Numerical solution for a non-Fickian diffusion in a periodic potential
Numerical solutions of a non-Fickian diffusion equation belonging to a hyperbolic type are presented in one space dimension. The Brownian particle modelled by this diffusion equation is subjected to a symmetric periodic potential whose spatial shape can be varied by a single parameter. We consider a numerical method which consists of applying Laplace transform in time; we then obtain an elliptic diffusion equation which is discretized using a finite difference method. We analyze some aspects of the convergence of the method. Numerical results for particle density, flux and mean-square-displacement (covering both inertial and diffusive regimes) are presented.
💡 Research Summary
The paper addresses the numerical solution of a non‑Fickian (hyperbolic) diffusion equation, often called the telegraph equation, for a Brownian particle moving in a one‑dimensional symmetric periodic potential. The authors start by presenting the governing equations: the classical Fickian diffusion equation with a potential term and its non‑Fickian counterpart that includes an inertial second‑time‑derivative term. Both can be derived from the Kramers phase‑space equation. The non‑Fickian model reduces to the ordinary diffusion equation for times much larger than the friction time 1/γ, but retains short‑time inertial effects that allow a meaningful definition of particle velocity.

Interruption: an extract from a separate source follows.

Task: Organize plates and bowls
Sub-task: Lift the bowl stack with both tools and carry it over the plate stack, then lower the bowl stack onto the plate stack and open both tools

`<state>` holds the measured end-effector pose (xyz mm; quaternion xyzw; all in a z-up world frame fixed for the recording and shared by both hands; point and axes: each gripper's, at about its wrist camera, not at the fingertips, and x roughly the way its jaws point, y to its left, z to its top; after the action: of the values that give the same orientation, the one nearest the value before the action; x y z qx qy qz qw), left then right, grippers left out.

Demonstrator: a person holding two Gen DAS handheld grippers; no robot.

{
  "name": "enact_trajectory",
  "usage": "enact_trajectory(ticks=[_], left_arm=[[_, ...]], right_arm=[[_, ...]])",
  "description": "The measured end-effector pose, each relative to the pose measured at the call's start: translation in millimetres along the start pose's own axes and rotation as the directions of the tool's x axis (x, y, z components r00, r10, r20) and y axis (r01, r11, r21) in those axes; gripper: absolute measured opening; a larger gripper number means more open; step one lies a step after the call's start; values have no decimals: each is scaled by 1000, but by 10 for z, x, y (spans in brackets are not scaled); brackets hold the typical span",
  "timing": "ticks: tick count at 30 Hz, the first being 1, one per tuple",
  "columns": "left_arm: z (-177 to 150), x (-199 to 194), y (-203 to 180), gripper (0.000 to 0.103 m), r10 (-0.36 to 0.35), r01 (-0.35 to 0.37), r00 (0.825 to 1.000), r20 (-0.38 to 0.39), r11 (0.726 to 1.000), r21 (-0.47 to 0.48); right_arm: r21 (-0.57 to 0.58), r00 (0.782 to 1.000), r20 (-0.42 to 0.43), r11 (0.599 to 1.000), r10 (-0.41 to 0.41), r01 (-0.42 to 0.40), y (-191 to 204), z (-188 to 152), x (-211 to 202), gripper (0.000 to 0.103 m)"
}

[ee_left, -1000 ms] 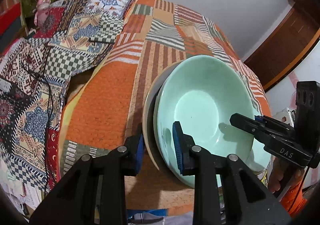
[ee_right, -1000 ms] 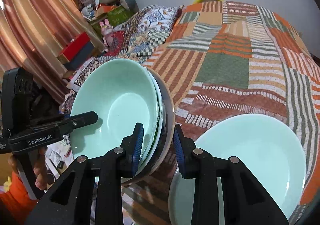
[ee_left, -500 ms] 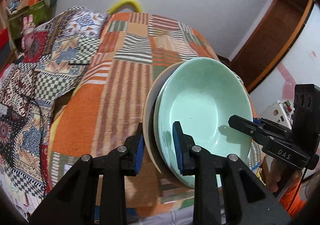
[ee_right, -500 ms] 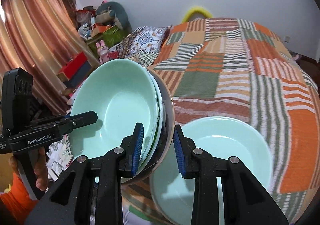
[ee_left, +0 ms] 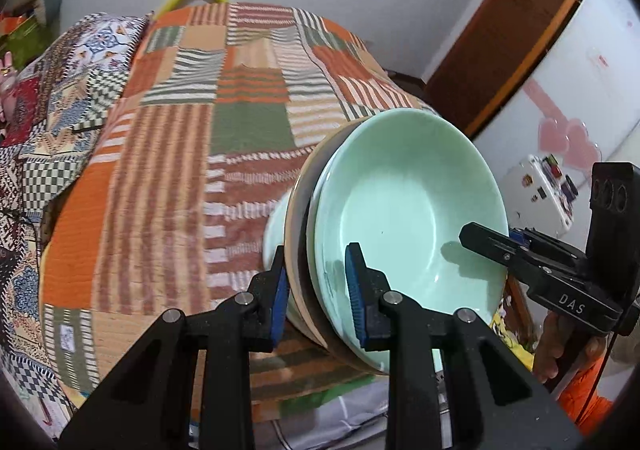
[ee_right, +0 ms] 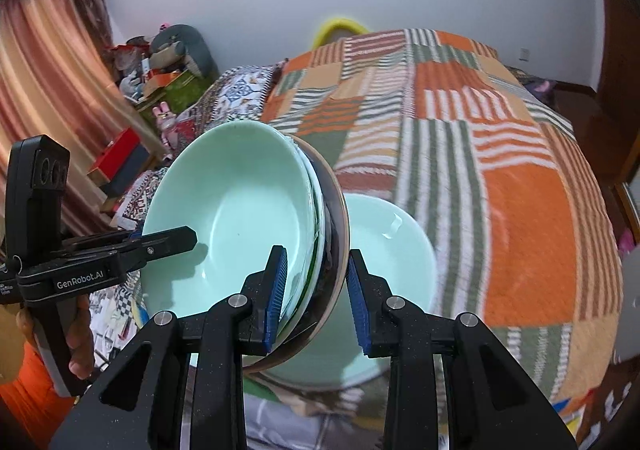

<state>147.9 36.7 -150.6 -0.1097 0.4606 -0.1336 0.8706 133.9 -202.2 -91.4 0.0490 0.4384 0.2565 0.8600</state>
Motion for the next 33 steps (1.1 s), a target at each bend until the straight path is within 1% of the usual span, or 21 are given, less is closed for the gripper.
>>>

A flexible periodic potential V(x;α)=J₀(iα)⁻¹e^{α cos x}−1 is introduced, where the single parameter α controls the shape from shallow sinusoidal (α≈1) to sharply peaked barriers (α≈16). After nondimensionalisation, the system consists of a second‑order time equation for the particle density n(x,t) and a first‑order equation for the flux j(x,t). Initial conditions are Gaussian for n and the corresponding flux, while the domain is taken effectively infinite with vanishing boundary values.
The numerical strategy is three‑fold. First, a Laplace transform in time eliminates the temporal derivatives, yielding for each complex Laplace variable s an ordinary differential equation in space: d²ĥn/dx²−λ_s ĥn−d/dx(P ĥn)=−(1+s)n(x,0), where λ_s=s²+s and P(x)=−(1/mγD) dV/dx. Second, the spatial domain is discretised on a uniform grid using central finite differences, giving a tridiagonal (three‑band) linear system K(s)·η(s)=b(s) for the transformed density values η_i(s). The matrix K(s) depends on s but remains sparse, allowing efficient solution for many s values, which is advantageous for parallel computation. Third, the inverse Laplace transform is performed numerically. The Bromwich integral is rewritten as a Fourier‑type integral and evaluated with the trapezoidal rule. Because the resulting series converges slowly, the authors accelerate it by representing the series as a continued fraction and truncating when successive approximations differ by less than a prescribed tolerance (TOL). The parameter β, which shifts the integration contour to the right of all singularities, controls the exponential decay of the trapezoidal error E_T; choosing β sufficiently larger than the growth rate σ of the solution makes E_T arbitrarily small.
Error analysis is carried out in detail. Spatial discretisation error E_S is shown to be O(Δx²) by a Taylor expansion of the exact solution in the finite‑difference operator. The Laplace inversion error consists of the trapezoidal error E_T (controlled by β) and the continued‑fraction truncation error E_MF (controlled by TOL). To validate the error estimates, the authors consider a test problem with constant drift P and pure Fickian diffusion, for which an analytical solution is known. Numerical experiments demonstrate that with β chosen as −ln(10⁻⁶)/(2T) and TOL≈1/N², the global error can be reduced below 10⁻⁶, and the number of continued‑fraction iterations M_i concentrates in regions with steep gradients, confirming the adaptivity of the algorithm.
Physical results are then presented. Simulations for α=1 and α=16 illustrate how the periodic potential influences the evolution of the density, flux, and mean‑square displacement ⟨x²(t)⟩. At very short times the inertial term dominates, leading to ballistic growth ⟨x²⟩∝t². As time progresses, the system transitions to a diffusive regime with ⟨x²⟩∝t, as predicted by the long‑time limit of the telegraph equation. Larger α (deeper barriers) suppress particle spreading, causing the density to accumulate near potential minima and the flux to develop non‑Fickian contributions (the term γP(x)n) that are absent in ordinary diffusion. These findings are consistent with recent experimental observations of instantaneous Brownian velocities and with models of ion transport in insulating media that also employ hyperbolic diffusion equations.
In the concluding section the authors emphasise that the Laplace‑transform‑based method is particularly well suited for problems requiring long‑time integration, because it avoids the step‑size restrictions of explicit time‑marching schemes and provides a clear framework for error control. They suggest that the approach can be extended to higher spatial dimensions, to non‑linear potentials, and to more complex boundary conditions. Future work may involve higher‑order spatial discretisations, adaptive mesh refinement, and coupling with stochastic particle methods to further enhance accuracy and efficiency. Overall, the paper delivers a robust, theoretically grounded numerical technique for hyperbolic diffusion problems and demonstrates its applicability to physically relevant scenarios involving periodic potentials.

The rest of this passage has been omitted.